Wintry mix, the technical term for weather more commonly known as “slush” or “Dammit, I gotta walk to work through this shit,” has plagued my neighborhood recently. This meteorological phenomenon is the precipitation combination of rain, snow, sleet, freezing rain, and eternal sadness.
Let thou who have never lain naked in a puddle in Brooklyn cast the first stone.
My walk to work takes seven minutes (not including the time spent riding the elevator in my apartment building), and I would like to gripe about all seven of those miserable minutes from this morning. Let’s disregard the fact that ice pellets bounced off my head during the entire commute, because that was the least of my problems. The main issue was dealing with the bullshit that was already on the sidewalk.
I invite you to take a walk in my
shoes dysfunctional snow boots as I guide you through the journey to my office. Along the sidewalk in the slushy weather, you will encounter three main booby traps: ice, snow, and puddles.
“Whatever dude, I’ll just walk along the parts of the sidewalk where people have shoveled.” THINK AGAIN, DICKFACE. Shoveling may work for the typical snowstorm scenario, but not for a wintry mix. It doesn’t matter how often you shovel away the slush–when the watery substances below the snowbanks seep out like Mother Nature’s diarrhea back onto your freshly cleared sidewalk, they freeze over again. You are bound to slip and fall in the most dramatic and humiliating ways possible. Be sure to enjoy watching other people hilariously tumble to the ground, but be prepared to give up on life when it happens to you.
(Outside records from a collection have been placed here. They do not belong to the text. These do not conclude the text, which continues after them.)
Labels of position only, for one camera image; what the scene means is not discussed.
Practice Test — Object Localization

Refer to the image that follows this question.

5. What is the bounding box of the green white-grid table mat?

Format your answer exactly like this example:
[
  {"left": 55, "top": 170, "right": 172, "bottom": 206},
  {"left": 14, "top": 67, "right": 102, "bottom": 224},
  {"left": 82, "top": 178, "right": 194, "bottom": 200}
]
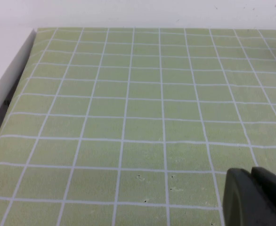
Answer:
[{"left": 0, "top": 27, "right": 276, "bottom": 226}]

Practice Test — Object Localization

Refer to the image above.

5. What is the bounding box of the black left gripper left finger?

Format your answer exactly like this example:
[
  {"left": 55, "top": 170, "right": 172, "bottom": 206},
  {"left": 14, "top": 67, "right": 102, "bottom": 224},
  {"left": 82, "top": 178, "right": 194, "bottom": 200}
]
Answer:
[{"left": 222, "top": 167, "right": 276, "bottom": 226}]

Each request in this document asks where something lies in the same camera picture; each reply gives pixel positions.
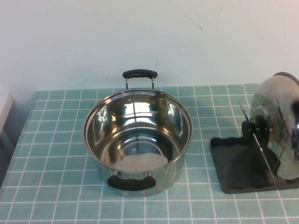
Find stainless steel lid black knob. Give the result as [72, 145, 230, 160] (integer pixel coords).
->
[241, 71, 299, 182]

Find stainless steel pot black handles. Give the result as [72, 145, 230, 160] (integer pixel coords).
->
[83, 69, 194, 198]

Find black lid rack tray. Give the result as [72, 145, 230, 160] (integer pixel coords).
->
[209, 100, 299, 195]

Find beige side cabinet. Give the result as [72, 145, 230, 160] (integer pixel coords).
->
[0, 93, 21, 150]

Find teal checked tablecloth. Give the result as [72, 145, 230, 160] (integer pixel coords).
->
[0, 84, 299, 224]

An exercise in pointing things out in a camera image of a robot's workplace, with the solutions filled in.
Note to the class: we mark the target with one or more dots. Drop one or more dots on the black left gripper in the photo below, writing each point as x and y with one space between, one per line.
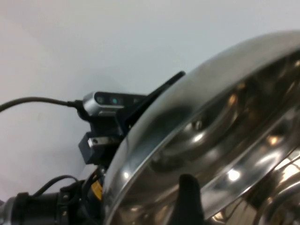
103 126

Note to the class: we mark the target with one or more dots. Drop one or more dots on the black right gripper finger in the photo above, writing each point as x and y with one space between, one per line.
188 201

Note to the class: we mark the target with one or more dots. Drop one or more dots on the stainless steel lid black knob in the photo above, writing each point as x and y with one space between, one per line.
211 117

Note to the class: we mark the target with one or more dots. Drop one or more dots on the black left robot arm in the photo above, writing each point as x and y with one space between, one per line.
47 206

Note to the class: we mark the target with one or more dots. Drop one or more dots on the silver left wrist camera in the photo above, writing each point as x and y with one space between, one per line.
112 102

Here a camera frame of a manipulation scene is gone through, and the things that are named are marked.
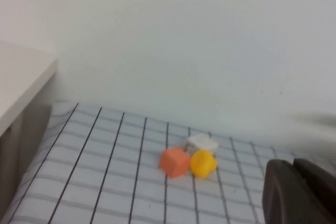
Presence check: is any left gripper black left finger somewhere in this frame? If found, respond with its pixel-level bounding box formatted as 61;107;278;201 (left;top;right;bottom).
261;158;324;224

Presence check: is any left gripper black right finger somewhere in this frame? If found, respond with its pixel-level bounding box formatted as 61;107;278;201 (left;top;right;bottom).
292;157;336;224

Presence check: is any yellow toy corn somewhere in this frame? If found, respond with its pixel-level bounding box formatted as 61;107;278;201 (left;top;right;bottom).
190;149;218;180

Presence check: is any white charger plug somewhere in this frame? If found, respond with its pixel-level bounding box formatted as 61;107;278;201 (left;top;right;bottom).
183;134;219;156

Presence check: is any orange foam cube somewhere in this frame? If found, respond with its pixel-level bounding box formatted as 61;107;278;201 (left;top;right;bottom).
159;147;191;179

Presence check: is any white grid tablecloth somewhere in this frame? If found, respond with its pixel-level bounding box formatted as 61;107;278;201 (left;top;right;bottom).
5;100;336;224

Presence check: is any white cabinet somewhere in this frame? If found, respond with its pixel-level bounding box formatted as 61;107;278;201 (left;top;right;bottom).
0;40;58;214

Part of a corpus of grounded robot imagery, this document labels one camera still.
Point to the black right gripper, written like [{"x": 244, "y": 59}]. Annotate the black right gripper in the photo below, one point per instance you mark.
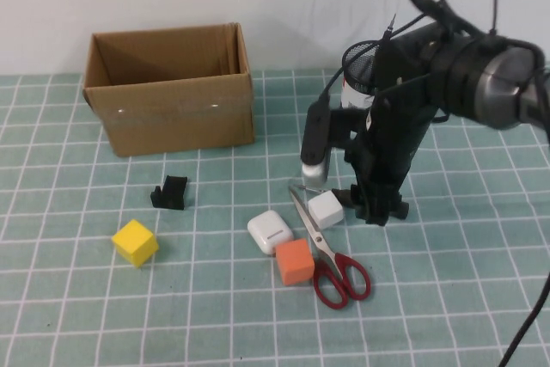
[{"x": 386, "y": 156}]

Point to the thin black precision screwdriver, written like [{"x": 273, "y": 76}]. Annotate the thin black precision screwdriver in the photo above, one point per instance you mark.
[{"x": 389, "y": 29}]

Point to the white cube block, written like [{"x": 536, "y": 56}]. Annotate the white cube block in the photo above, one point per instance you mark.
[{"x": 326, "y": 211}]

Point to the orange cube block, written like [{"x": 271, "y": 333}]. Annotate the orange cube block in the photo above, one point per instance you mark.
[{"x": 295, "y": 261}]

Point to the white earbuds case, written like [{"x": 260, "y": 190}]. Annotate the white earbuds case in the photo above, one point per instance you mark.
[{"x": 269, "y": 229}]

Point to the green checkered tablecloth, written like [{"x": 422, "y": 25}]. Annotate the green checkered tablecloth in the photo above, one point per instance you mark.
[{"x": 451, "y": 264}]

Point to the black mesh pen holder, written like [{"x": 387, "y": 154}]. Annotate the black mesh pen holder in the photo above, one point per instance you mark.
[{"x": 356, "y": 62}]

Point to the brown cardboard box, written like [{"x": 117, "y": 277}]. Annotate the brown cardboard box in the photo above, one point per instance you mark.
[{"x": 172, "y": 113}]

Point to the yellow cube block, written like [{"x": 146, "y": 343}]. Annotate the yellow cube block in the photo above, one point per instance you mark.
[{"x": 134, "y": 244}]

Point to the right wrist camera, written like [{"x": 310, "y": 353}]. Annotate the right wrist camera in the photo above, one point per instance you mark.
[{"x": 315, "y": 139}]

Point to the black plastic bracket part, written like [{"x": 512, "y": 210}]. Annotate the black plastic bracket part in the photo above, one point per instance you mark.
[{"x": 172, "y": 193}]

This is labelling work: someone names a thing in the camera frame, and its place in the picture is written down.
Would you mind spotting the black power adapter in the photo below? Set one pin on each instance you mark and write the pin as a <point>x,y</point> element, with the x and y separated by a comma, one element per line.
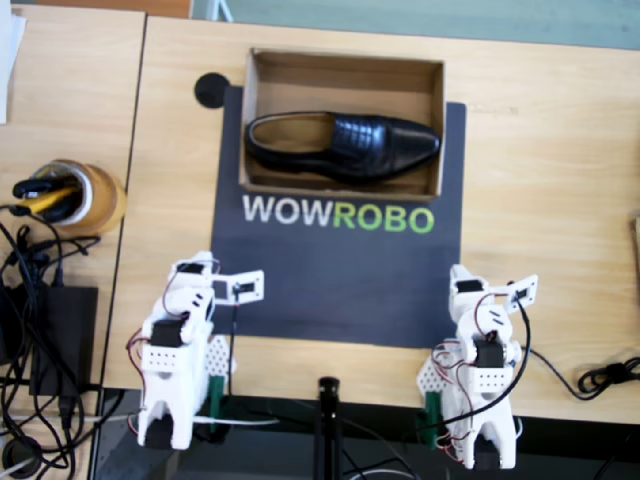
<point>80,320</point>
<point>6,325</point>

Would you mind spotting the green table clamp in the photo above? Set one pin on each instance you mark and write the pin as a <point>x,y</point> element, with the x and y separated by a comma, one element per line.
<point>216,400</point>
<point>432,412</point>

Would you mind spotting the white paper stack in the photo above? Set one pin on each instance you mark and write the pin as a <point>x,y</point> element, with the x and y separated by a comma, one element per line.
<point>10,60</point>

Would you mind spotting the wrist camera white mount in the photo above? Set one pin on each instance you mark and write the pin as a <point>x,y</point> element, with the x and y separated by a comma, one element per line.
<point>247,287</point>
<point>525,292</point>

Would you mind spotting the grey perforated metal panel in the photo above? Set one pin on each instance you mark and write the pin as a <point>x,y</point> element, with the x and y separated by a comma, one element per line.
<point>120,455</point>

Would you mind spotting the black round desk grommet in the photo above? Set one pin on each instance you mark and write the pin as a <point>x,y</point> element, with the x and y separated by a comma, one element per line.
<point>20,450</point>
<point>210,90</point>

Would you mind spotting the black leather shoe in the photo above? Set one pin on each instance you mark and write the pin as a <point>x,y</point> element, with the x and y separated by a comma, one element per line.
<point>370,145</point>

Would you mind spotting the black camera stand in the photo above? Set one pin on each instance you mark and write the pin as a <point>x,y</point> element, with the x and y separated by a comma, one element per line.
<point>327,410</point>

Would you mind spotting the white perforated base plate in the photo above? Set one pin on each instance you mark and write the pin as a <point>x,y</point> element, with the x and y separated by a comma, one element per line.
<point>220,355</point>

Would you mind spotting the dark mat with WOWROBO print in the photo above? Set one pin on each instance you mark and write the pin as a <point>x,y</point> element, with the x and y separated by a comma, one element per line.
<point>340,280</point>

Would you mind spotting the open cardboard box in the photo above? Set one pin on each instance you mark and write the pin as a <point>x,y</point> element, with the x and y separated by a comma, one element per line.
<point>345,75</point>

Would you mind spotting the brown packing tape roll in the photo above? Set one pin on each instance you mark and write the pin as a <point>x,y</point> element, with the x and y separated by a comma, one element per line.
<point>102,200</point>

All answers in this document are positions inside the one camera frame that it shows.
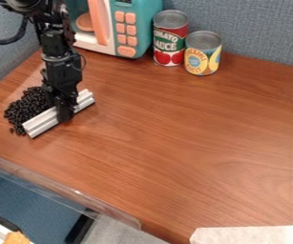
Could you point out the yellow and blue can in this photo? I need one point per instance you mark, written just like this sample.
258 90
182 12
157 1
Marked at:
202 54

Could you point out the red tomato sauce can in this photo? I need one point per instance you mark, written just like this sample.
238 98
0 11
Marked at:
169 39

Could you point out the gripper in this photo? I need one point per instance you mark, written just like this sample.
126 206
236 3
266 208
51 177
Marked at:
62 73

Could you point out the pile of black bits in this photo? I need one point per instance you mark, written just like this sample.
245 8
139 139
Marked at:
25 108

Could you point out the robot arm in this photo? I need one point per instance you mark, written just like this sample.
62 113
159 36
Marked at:
53 38

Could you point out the toy microwave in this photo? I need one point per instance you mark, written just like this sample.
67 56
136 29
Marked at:
114 25

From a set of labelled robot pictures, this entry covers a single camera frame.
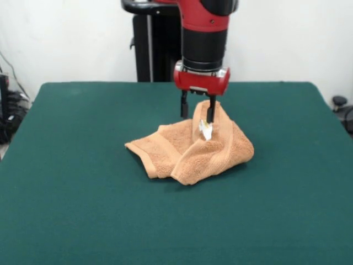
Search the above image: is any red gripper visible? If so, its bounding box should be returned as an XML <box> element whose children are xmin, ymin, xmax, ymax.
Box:
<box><xmin>173</xmin><ymin>62</ymin><xmax>231</xmax><ymax>123</ymax></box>

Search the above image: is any tan terry towel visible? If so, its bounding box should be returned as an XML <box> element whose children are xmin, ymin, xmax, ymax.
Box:
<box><xmin>124</xmin><ymin>100</ymin><xmax>255</xmax><ymax>186</ymax></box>

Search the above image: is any dark green table cloth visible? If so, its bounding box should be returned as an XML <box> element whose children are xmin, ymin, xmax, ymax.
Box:
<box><xmin>0</xmin><ymin>81</ymin><xmax>353</xmax><ymax>265</ymax></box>

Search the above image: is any black round caster foot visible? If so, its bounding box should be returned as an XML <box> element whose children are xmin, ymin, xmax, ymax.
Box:
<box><xmin>331</xmin><ymin>95</ymin><xmax>353</xmax><ymax>139</ymax></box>

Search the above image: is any black box device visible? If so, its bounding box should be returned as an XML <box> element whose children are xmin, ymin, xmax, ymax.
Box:
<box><xmin>0</xmin><ymin>73</ymin><xmax>10</xmax><ymax>144</ymax></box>

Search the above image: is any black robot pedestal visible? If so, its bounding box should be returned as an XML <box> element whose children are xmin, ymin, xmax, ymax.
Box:
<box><xmin>120</xmin><ymin>0</ymin><xmax>224</xmax><ymax>83</ymax></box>

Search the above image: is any black cable bundle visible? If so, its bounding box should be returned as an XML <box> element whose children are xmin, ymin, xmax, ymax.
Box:
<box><xmin>5</xmin><ymin>90</ymin><xmax>31</xmax><ymax>140</ymax></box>

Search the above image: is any grey wall cable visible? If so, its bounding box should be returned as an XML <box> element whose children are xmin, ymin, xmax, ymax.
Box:
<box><xmin>0</xmin><ymin>51</ymin><xmax>31</xmax><ymax>100</ymax></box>

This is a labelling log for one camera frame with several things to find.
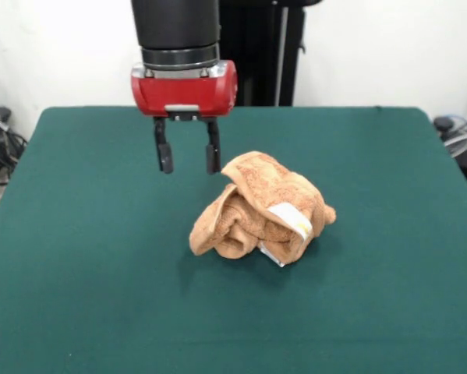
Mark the small black round device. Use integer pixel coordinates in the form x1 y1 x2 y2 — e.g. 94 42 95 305
433 116 455 136

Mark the tan terry towel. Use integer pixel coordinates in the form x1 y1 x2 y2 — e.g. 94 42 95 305
189 150 338 269

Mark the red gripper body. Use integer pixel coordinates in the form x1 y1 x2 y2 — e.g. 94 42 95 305
130 61 239 122

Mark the dark green tablecloth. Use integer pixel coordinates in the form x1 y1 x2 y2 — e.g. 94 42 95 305
0 105 467 374

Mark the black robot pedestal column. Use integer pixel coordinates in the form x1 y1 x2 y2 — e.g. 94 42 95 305
219 0 308 107

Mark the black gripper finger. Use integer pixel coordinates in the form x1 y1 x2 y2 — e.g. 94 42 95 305
151 118 175 175
204 119 221 175

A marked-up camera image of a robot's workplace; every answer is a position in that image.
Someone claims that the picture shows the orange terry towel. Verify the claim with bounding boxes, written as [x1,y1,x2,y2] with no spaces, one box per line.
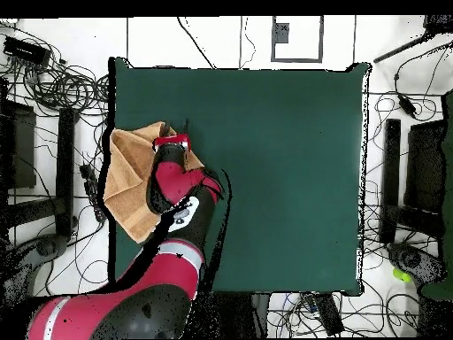
[103,120,206,244]

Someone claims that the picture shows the long black power strip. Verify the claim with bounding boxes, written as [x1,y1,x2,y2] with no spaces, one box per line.
[79,163,108,224]

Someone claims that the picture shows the dark green table cloth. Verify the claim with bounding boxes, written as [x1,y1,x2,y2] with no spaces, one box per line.
[107,56,371,298]

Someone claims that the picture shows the black box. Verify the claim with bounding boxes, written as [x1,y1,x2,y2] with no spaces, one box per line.
[403,119,448,214]
[0,100,37,189]

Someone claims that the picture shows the black stand base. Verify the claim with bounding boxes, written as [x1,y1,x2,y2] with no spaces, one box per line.
[35,233,69,259]
[385,242,444,285]

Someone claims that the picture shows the black power adapter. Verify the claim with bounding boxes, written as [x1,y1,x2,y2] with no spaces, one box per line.
[396,92,419,120]

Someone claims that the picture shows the black pole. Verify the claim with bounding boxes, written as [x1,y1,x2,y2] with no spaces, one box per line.
[372,15,453,65]

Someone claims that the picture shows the yellow-green ball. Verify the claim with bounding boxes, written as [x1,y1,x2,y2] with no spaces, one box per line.
[392,267,414,283]

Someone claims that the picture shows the black frame bar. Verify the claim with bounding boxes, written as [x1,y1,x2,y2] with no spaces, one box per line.
[379,118,402,244]
[55,106,78,239]

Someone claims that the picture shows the tangled black cables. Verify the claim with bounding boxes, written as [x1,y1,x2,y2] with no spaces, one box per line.
[0,20,110,112]
[266,291,371,337]

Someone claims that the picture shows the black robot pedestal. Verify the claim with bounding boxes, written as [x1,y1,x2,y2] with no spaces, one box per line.
[197,291,272,339]

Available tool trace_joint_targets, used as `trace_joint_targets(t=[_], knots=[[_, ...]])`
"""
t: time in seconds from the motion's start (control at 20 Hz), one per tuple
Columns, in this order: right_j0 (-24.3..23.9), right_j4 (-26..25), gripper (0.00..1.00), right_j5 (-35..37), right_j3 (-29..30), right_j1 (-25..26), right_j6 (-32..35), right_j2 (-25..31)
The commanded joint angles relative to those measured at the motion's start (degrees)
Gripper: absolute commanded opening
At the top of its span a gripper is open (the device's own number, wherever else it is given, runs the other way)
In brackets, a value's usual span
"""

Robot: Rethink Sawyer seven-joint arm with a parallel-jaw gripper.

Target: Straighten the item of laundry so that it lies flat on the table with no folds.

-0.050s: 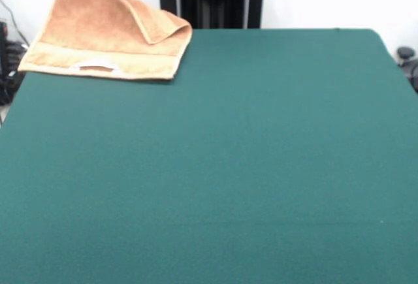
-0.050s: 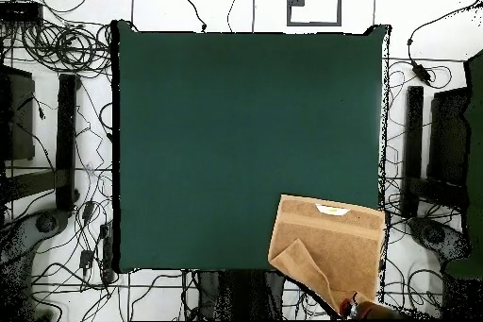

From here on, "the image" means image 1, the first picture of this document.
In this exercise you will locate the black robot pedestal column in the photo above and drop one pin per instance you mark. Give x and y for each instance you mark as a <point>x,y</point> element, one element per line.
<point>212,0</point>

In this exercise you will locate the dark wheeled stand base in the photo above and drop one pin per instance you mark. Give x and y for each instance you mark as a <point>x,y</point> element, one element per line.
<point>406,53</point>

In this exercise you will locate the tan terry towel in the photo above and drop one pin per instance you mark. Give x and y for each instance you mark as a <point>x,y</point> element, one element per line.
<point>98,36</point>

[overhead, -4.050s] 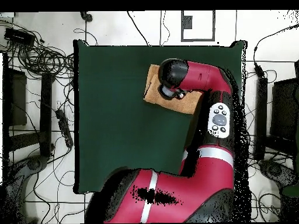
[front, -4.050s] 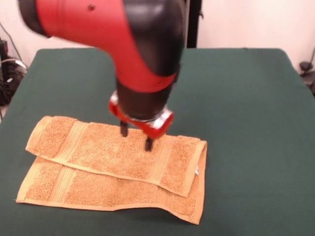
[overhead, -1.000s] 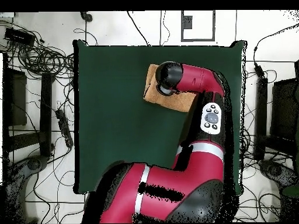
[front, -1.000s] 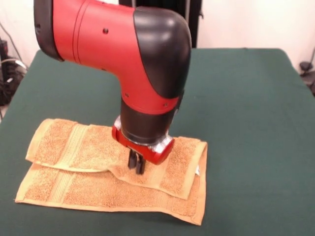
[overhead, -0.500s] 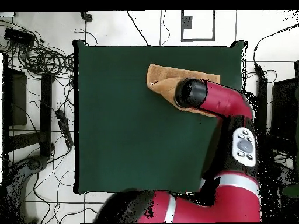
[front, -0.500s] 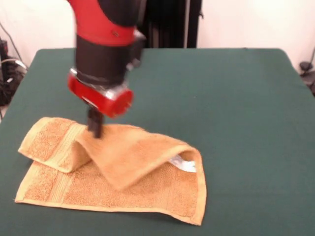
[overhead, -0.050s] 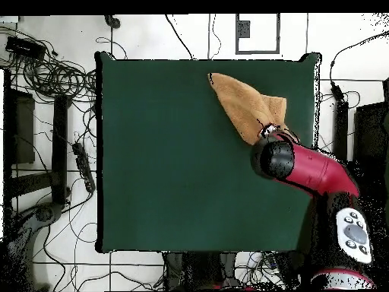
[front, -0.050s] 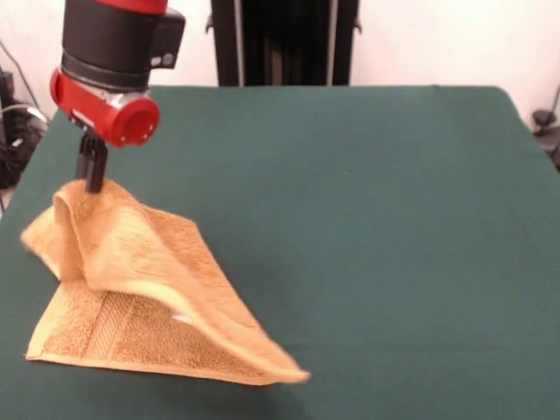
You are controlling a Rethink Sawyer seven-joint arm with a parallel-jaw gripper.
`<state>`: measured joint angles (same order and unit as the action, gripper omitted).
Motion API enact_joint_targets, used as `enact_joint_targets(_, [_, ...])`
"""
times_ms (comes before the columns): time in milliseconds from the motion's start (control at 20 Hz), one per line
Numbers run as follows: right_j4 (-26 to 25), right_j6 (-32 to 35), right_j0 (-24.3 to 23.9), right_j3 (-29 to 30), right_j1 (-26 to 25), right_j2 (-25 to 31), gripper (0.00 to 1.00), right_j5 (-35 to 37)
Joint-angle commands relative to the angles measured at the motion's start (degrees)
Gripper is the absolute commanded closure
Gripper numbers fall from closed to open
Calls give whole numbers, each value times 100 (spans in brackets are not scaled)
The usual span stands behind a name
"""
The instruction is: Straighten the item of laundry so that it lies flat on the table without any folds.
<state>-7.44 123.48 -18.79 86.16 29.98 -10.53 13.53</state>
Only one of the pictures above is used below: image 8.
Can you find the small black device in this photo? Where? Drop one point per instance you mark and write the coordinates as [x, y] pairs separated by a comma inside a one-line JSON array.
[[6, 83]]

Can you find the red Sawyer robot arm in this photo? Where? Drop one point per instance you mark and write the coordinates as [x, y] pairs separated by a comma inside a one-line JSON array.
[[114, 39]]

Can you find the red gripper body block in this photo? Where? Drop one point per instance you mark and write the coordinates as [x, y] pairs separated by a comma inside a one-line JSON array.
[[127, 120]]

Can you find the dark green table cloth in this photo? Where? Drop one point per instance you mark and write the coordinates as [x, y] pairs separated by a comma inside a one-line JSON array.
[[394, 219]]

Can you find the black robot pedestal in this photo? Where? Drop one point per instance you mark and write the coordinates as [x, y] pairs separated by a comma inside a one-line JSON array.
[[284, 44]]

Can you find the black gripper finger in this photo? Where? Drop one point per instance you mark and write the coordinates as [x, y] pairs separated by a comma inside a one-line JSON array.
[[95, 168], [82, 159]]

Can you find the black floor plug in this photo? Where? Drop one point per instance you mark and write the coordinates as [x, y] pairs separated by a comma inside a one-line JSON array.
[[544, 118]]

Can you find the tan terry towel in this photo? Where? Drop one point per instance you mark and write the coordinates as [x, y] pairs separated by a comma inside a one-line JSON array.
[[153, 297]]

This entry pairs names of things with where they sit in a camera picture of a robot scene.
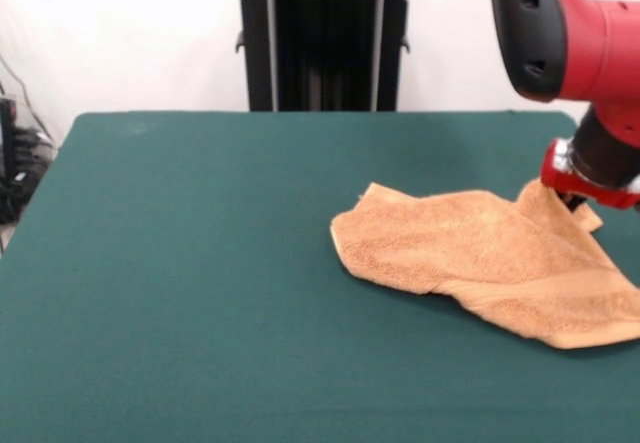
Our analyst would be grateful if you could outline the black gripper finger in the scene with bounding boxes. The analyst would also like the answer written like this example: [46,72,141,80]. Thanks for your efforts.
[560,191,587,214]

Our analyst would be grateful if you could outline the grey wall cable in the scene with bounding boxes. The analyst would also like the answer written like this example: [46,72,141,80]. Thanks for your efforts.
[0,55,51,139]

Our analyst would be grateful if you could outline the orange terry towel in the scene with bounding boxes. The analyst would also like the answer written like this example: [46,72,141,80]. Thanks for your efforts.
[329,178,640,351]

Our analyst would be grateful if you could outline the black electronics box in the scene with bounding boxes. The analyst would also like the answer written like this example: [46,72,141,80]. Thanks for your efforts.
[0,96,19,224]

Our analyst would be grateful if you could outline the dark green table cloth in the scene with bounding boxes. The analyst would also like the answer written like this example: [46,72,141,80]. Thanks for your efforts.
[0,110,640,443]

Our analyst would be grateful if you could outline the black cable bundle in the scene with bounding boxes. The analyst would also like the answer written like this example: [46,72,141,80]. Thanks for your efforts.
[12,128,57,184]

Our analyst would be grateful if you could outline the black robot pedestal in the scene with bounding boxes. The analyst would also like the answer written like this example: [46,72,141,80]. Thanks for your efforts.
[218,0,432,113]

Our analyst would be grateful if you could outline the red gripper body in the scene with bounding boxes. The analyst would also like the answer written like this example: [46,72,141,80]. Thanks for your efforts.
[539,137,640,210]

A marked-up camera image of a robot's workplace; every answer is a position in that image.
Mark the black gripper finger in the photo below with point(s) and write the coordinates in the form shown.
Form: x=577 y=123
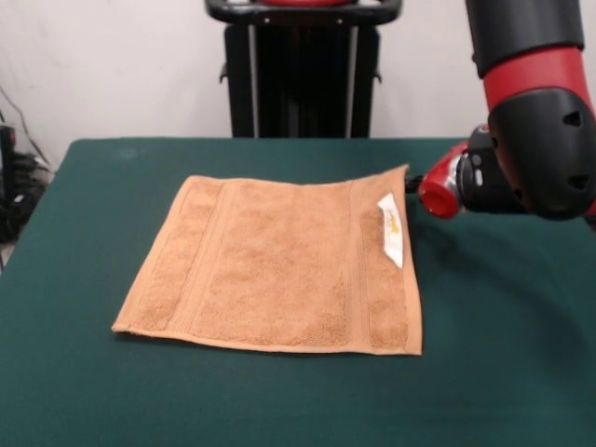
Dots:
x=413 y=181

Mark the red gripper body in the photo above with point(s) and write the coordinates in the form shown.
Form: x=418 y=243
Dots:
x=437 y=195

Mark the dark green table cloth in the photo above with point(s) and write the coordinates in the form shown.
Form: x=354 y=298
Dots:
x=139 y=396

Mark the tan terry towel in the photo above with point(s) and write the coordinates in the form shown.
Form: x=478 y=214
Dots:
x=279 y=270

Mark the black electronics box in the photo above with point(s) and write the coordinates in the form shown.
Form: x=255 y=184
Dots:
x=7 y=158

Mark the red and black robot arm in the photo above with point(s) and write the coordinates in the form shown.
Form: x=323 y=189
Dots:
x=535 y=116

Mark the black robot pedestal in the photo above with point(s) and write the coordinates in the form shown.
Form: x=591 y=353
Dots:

While attempting to avoid the ice, the snow may seem like the safest of the three traps because after all, it’s easy to see, and it’s a “dry” precipitation on the ground. WRONG! You might as well be walking on landmines. You never know what bizarre shoveling tactics the locals use. You’ll start out with several not-so-terrible strides over firmly packed snow until suddenly with one step you sink into the slushy abyss hundreds of millimeters below, ruining your brand new slacks that you so stupidly wore on this debauchery of a day.
After your slowly, agonizingly trudge through the ice and snow along the sidewalk, you arrive upon the most dangerous part of the commute: the curbside. This is where you find the slush puddles, like the one naked Barbie decided to go for a swim in. Side note: I feel bad for whatever poor child lost her Barbie Doll, but then again, some weirdo in Brooklyn could have left it there intentionally because “art, duh.” Anyway, there is no avoiding these puddles. On days like today, these puddles are ubiquitous along curbsides. All depth perception comes to a screeching halt when judging these puddles, and you have no choice but to guess weather your step will submerge only the soles of your shoes or your ENTIRE BODY (okay, so like four inches). However deep the puddles are, you better hope your shoes are waterproof because “water resistant” is a massive crock of shit as I found out today.
In conclusion, you will ruin every article of clothing below your knees–along with your dignity, so your only good option on days with wintry mix weather is to call in sick. I’m just thankful that during today’s commute–I successfully managed to use the guy walking next to me as a human shield from the slush sprayed in my direction from a passing car. That’s why you shouldn’t drive in this shit either.